The rule for opening strong text
A left-flanking delimiter run is a delimiter run that is (1) not followed by Unicode whitespace, and either (2a) not followed by a Unicode punctuation character, or (2b) followed by a Unicode punctuation character and preceded by Unicode whitespace or a Unicode punctuation character. For purposes of this definition, the beginning and the end of the line count as Unicode whitespace.
And closing strong text
A right-flanking delimiter run is a delimiter run that is (1) not preceded by Unicode whitespace, and either (2a) not preceded by a Unicode punctuation character, or (2b) preceded by a Unicode punctuation character and followed by Unicode whitespace or a Unicode punctuation character.

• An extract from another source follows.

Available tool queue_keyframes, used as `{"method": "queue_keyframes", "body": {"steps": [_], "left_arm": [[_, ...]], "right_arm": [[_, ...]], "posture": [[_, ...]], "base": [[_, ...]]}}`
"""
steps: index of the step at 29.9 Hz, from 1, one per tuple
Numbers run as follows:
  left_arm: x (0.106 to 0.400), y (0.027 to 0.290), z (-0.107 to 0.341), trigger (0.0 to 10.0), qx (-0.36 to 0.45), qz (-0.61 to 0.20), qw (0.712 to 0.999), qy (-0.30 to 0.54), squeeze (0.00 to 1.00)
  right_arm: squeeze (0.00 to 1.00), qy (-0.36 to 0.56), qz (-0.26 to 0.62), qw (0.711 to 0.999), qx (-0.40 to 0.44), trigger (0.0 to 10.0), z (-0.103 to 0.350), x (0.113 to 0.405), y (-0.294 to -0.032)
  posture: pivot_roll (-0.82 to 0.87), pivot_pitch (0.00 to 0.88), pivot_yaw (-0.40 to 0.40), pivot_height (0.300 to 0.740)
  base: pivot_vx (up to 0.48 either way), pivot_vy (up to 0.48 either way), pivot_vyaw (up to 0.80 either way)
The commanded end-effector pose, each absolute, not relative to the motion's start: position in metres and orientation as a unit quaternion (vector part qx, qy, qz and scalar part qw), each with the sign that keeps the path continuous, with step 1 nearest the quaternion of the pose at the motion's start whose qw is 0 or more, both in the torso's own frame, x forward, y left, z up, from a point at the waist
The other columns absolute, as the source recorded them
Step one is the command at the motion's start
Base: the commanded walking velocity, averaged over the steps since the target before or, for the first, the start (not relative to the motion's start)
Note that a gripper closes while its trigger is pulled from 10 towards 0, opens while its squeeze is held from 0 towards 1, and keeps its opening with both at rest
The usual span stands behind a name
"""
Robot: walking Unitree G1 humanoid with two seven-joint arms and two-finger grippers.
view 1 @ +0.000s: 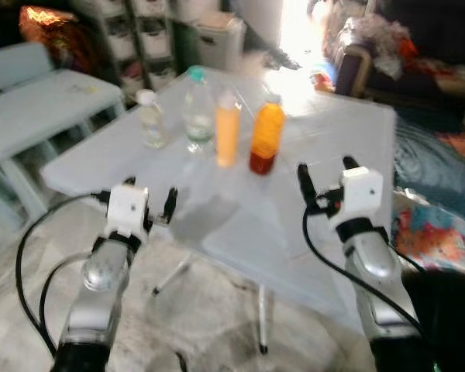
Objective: Restocking fridge
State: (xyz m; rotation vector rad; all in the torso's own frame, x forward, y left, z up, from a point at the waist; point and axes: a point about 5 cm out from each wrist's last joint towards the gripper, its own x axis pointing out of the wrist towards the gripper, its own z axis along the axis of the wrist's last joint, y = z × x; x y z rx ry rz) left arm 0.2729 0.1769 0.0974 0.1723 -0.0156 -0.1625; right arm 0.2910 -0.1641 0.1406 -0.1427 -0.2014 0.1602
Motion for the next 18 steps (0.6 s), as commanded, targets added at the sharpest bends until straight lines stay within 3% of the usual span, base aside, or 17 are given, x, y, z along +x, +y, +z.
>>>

For purposes of this definition, the beginning and the end of the line count as Unicode whitespace.
(https://spec.commonmark.org/0.30/#emphasis-and-strong-emphasis)
Don't seem to be met.
I'm not sure the HTML 1<strong>(abc)</strong>2
can be represented precisely/exactly in markdown.
A close equivalent may be adding zero width space characters between 1
and **
as well as **
and 2
. 🤔
Yep, the actual behavior is how markdown works, and the expected behavior is not, so I’ll close this as it’s not a change here.